- Task prompt: The answer should consist of every line of the material, repeated verbatim.

*** Opening of Recorded data ***

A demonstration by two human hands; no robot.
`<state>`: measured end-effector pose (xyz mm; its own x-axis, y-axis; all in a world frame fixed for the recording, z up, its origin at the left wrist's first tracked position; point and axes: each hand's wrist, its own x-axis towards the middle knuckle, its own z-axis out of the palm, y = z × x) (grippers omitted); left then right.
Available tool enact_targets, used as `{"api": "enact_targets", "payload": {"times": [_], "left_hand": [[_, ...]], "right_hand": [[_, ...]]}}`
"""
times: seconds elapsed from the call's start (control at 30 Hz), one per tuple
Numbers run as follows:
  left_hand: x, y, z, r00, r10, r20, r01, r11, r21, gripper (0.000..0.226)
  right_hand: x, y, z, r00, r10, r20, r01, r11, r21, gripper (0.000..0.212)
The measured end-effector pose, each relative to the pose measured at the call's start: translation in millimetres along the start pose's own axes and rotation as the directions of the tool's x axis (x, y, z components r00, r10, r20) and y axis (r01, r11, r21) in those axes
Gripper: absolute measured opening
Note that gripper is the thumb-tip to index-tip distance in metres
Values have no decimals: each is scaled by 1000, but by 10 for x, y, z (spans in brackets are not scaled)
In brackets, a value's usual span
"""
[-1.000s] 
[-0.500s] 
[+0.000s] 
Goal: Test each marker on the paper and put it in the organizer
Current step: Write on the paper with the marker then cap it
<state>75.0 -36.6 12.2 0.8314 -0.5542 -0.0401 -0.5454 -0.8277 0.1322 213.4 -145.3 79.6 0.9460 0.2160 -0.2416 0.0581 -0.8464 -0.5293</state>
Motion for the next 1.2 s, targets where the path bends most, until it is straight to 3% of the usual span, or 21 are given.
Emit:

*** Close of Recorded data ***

- Result of this exercise:
A demonstration by two human hands; no robot.
`<state>`: measured end-effector pose (xyz mm; its own x-axis, y-axis; all in a world frame fixed for the recording, z up, its origin at the left wrist's first tracked position; point and axes: each hand's wrist, its own x-axis towards the middle knuckle, its own z-axis out of the palm, y = z × x) (grippers omitted); left then right.
Available tool enact_targets, used as `{"api": "enact_targets", "payload": {"times": [_], "left_hand": [[_, ...]], "right_hand": [[_, ...]]}}`
"""
times: seconds elapsed from the call's start (control at 30 Hz), one per tuple
Numbers run as follows:
  left_hand: x, y, z, r00, r10, r20, r01, r11, r21, gripper (0.000..0.226)
  right_hand: x, y, z, r00, r10, r20, r01, r11, r21, gripper (0.000..0.212)
The measured end-effector pose, each relative to the pose measured at the call's start: translation in millimetres along the start pose's own axes and rotation as the directions of the tool's x axis (x, y, z components r00, r10, r20) and y axis (r01, r11, r21) in those axes
Gripper: absolute measured opening
Note that gripper is the thumb-tip to index-tip distance in metres
Values have no decimals: each is scaled by 1000, but by 10 for x, y, z (spans in brackets are not scaled)
In brackets, a value's usual span
"""
[-1.000s] 
[-0.500s] 
[+0.000s] 
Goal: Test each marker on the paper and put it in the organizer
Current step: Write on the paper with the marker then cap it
<state>75.0 -36.6 12.2 0.8314 -0.5542 -0.0401 -0.5454 -0.8277 0.1322 213.4 -145.3 79.6 0.9460 0.2160 -0.2416 0.0581 -0.8464 -0.5293</state>
Motion for the next 1.2 s, targets where the path bends most, until it is straight to 3% of the usual span, or 21 are given.
Emit:

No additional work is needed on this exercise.